Harris’s family moved to the comfortable district where Westmount High is located, for which it is named, and mine to happy suburbia. Years later, we both ended up at Westmount, a school at the crossroads of Montreal’s diverse cultures, classes, and even languages. Founded almost 150 years ago, it has braced many a tide of political change: its graduates include one conservative Leader of the Opposition, one former First Lady of Canada, and the singer-songwriter Leonard Cohen.
Along its halls, we students mixed with peers from different sections of the city. Everyone pretty much got along. In any high school, you’ve got cliques. I hung out with the kids into alternative music; Harris was drawn to the performing arts crowd. It was simple. You didn’t overthink it.

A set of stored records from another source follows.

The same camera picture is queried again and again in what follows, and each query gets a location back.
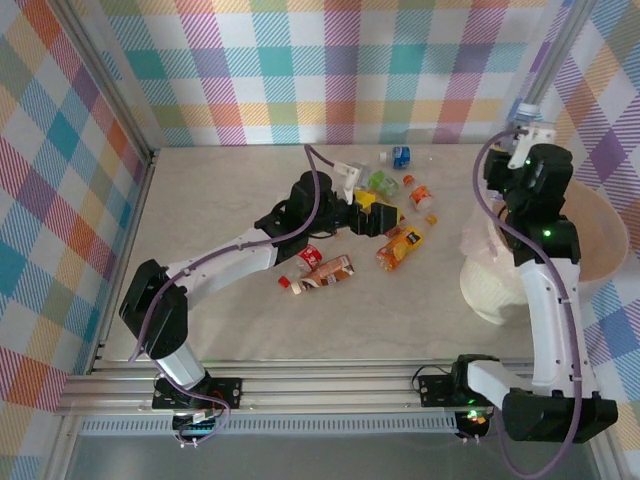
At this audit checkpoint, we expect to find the orange label orange cap bottle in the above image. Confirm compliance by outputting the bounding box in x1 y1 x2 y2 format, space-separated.
402 173 436 212

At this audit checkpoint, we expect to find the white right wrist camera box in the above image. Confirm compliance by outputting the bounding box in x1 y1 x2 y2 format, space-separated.
506 124 557 170

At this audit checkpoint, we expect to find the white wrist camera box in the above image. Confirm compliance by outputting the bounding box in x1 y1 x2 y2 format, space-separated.
333 159 371 192
506 124 557 170

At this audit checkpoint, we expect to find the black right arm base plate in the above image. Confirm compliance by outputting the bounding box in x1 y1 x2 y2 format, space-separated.
417 372 511 408

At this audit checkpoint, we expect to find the grey slotted cable duct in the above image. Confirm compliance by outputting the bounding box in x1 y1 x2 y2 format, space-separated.
79 417 460 437

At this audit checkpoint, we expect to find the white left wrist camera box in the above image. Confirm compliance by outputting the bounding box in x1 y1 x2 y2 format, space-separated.
333 159 371 192

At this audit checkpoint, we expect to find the brown label drink bottle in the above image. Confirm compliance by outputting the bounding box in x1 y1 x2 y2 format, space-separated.
290 253 357 296

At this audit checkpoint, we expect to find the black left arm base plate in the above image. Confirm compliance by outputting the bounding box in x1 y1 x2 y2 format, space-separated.
151 377 244 412

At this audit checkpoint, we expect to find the white round waste bin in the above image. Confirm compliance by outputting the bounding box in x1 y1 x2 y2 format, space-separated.
458 177 631 327

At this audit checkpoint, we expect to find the aluminium front mounting rail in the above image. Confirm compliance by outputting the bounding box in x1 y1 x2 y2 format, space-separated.
54 357 607 417

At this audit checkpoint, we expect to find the aluminium side rail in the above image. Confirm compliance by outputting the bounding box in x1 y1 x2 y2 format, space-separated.
85 148 160 374

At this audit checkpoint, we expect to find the red label cola bottle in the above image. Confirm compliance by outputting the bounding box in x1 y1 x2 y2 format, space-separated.
277 243 324 291

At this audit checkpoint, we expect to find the aluminium corner post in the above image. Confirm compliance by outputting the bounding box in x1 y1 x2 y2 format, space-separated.
53 0 157 169
498 0 599 151

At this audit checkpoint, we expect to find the lime green label bottle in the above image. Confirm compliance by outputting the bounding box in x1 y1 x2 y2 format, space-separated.
367 169 402 197

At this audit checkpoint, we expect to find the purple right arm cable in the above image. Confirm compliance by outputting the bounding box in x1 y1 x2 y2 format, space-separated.
472 128 584 476

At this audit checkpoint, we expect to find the orange juice bottle black label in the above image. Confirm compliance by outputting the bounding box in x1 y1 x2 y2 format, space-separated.
375 225 425 274

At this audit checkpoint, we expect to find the blue label plastic bottle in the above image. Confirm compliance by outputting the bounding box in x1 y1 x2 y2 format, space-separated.
378 145 414 169

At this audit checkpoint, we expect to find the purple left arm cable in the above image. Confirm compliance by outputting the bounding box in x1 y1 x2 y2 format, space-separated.
128 144 351 448

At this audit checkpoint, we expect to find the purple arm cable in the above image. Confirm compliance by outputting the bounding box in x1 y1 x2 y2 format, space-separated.
472 128 584 476
128 144 351 448

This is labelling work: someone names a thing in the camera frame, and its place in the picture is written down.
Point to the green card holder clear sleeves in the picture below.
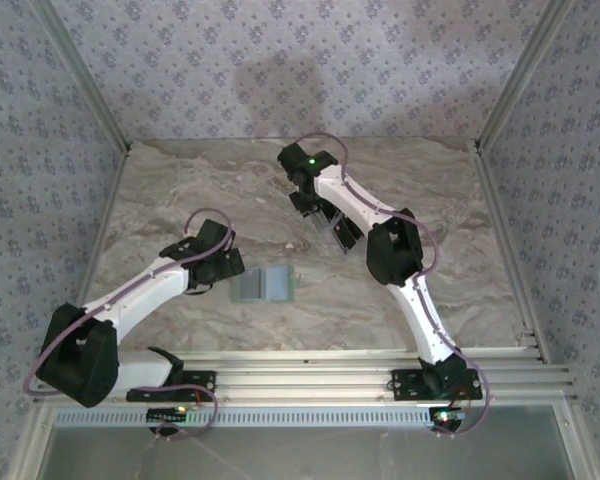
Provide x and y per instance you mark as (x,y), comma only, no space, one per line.
(277,285)

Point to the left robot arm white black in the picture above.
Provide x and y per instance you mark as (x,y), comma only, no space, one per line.
(145,297)

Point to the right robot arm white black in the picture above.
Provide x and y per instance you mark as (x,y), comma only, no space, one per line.
(342,202)

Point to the small circuit board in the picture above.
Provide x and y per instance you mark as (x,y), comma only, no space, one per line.
(447,417)
(167,414)

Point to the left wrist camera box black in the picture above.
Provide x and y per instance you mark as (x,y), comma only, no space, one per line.
(214,234)

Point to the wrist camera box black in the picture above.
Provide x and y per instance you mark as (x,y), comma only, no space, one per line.
(214,234)
(291,157)

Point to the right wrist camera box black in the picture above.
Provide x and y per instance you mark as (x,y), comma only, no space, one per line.
(291,157)

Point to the aluminium table side rail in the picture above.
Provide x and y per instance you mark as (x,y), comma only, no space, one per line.
(512,250)
(105,220)

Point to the aluminium table edge rail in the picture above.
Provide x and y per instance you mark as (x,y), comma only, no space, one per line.
(305,357)

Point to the wide aluminium base rail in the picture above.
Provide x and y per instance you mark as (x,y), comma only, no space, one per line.
(305,387)

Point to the aluminium frame corner post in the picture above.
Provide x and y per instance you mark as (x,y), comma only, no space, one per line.
(87,75)
(521,75)

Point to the aluminium lower frame post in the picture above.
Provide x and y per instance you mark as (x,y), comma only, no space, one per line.
(575,445)
(32,445)

But outside school, Montrealers were struggling to understand each other across the linguistic median. As Black English speakers, Kamala Harris and I were put in a position to have to speak extra loud and extra clear to be heard by either side. She found her voice early. One time, she writes in her memoir, she and sister Maya held a demonstration in front of their residence. It had nothing to do with language or race, though: it was to demand that the kids be allowed to play soccer on the lawn.
Many Montrealers of all backgrounds ended up throwing in the towel on the language tussle and moving away. Senator Harris moved back to her home, the US, after graduation, and I left my home, Canada, for hers: we both went off to universities in the States. I returned and lived in Montreal for many more years. While I can’t say how much of this interval informed Senator Harris’ political brain — from the standpoint of international diplomacy, it would be bad form to bring up the neighbor’s family feud in ordinary conversation — as I listen to her debate tonight, I will certainly wonder.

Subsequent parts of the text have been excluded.